INTRODUCTION – The title of the message is in quotation marks because I am quoting what someone said to me. The words were not a criticism but an affirmation that we need to keep our lives as Christians as simple as possible.
1. JESUS DID NOT TRY TO IMPRESS PEOPLE
Isaiah 53 is a precise prophetic passage about the promised Messiah. Jesus perfectly fulfilled these verses in His ministry, including in His death and His Resurrection. Verse 2a tells us that He made no attempt to impress anyone with His physical presence: “He hath no form nor comeliness; and when we shall see Him, there is no beauty that we should desire Him.” Jesus could have walked this earth as the most handsome man ever, but He disdained that approach, focusing on spiritual attractiveness.

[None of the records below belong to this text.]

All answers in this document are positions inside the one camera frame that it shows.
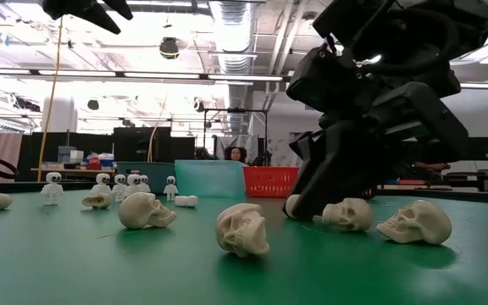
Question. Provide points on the small beige plastic skull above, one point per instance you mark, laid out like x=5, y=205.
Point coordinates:
x=2, y=201
x=347, y=214
x=240, y=231
x=422, y=222
x=100, y=199
x=288, y=205
x=140, y=212

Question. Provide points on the white storage box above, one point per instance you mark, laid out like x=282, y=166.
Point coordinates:
x=76, y=156

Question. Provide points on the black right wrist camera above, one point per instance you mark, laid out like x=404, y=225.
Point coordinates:
x=320, y=80

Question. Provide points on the black computer monitor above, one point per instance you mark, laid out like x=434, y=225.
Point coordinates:
x=481, y=148

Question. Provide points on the long overhead light bar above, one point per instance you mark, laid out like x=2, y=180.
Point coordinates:
x=163, y=75

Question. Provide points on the black room partition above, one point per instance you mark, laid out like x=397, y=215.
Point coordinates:
x=95, y=146

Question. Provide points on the white round column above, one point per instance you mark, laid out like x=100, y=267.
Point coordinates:
x=59, y=114

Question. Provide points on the person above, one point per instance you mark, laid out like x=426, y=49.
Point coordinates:
x=235, y=153

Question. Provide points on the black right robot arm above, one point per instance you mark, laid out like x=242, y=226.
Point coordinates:
x=473, y=21

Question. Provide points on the grey-blue plastic bin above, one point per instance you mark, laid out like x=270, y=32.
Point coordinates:
x=156, y=171

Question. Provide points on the red plastic basket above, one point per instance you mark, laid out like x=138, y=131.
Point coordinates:
x=269, y=182

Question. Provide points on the black ceiling dome device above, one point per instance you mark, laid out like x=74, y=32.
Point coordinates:
x=169, y=48

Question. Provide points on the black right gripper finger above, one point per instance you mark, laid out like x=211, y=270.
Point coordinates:
x=345, y=169
x=307, y=148

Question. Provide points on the wooden workbench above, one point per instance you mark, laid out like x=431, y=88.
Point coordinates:
x=74, y=171

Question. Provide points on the red container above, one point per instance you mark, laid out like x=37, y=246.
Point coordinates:
x=94, y=163

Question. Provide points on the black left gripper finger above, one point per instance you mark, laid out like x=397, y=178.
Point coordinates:
x=119, y=6
x=74, y=8

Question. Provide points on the teal translucent plastic bin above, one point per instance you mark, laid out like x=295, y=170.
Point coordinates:
x=210, y=178

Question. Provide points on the patterned white hanging cloth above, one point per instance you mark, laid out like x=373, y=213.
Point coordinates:
x=280, y=152

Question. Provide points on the black stand frame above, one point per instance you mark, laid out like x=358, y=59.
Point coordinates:
x=235, y=110

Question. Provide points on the silver spiral ceiling duct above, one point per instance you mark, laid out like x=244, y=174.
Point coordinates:
x=233, y=34

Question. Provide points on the blue container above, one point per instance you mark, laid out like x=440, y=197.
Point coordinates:
x=107, y=163

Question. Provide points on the black desk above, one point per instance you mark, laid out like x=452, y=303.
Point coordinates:
x=481, y=180

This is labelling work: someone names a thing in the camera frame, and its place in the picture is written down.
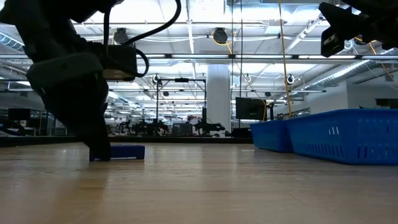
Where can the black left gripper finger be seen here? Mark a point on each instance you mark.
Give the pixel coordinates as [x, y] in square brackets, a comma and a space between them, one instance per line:
[90, 115]

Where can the dark blue charger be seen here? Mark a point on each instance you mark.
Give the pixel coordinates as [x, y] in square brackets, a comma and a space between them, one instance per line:
[127, 152]

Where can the black background robot arm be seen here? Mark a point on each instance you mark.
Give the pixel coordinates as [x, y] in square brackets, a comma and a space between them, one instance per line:
[206, 127]

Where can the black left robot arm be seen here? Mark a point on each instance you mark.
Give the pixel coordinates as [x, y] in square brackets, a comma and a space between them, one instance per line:
[46, 25]

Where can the dark office chair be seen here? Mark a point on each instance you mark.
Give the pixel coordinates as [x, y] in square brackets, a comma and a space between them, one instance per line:
[182, 129]

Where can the small black monitor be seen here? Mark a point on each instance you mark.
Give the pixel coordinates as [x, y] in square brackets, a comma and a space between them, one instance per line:
[18, 114]

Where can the blue plastic basket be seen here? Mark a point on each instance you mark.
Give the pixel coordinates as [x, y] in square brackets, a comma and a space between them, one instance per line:
[270, 135]
[342, 137]

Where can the white building column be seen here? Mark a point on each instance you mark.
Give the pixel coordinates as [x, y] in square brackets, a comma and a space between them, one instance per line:
[219, 93]

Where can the silver ventilation duct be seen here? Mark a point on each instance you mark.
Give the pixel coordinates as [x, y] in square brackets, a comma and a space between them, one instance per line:
[342, 73]

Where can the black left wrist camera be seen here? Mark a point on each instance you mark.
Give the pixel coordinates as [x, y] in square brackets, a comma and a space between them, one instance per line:
[119, 62]

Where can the black background rig frame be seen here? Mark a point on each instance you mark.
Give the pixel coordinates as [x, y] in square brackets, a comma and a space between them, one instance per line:
[181, 80]

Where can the black aluminium table frame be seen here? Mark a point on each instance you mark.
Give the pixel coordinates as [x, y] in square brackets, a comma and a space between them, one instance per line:
[186, 140]

Many of us like to put on our Sunday best for worship services, but we view that extra effort as an act of consecration, of setting apart worship as special, because it is. We do not need glitz and glamor.
2. PAUL DID NOT TRY TO IMPRESS PEOPLE
The troubled, vain Corinthian church was intent on impressing people, including each other. The dissension of I Corinthians 1:12 was really an arrogant assertion of greater spirituality, of a higher level of Christianity. Paul employed his apostolic authority when necessary (including in writing this pointed epistle), but he insisted on deflecting attention from himself: “Is Christ divided? Was Paul crucified for you? Or were ye baptized in the name of Paul? … For while one saith, ‘I am of Paul’; and another, ‘I am of Apollos’; are ye not carnal? Who then is Paul, and who is Apollos, but ministers by whom ye believed, even as the Lord gave to every man? I have planted, Apollos watered; but God gave the increase” (I Corinthians 1:13; 3:4-6). Probably all of us have been in a service where a time of testimony turned into something like a boasting contest. Paul warns against that danger.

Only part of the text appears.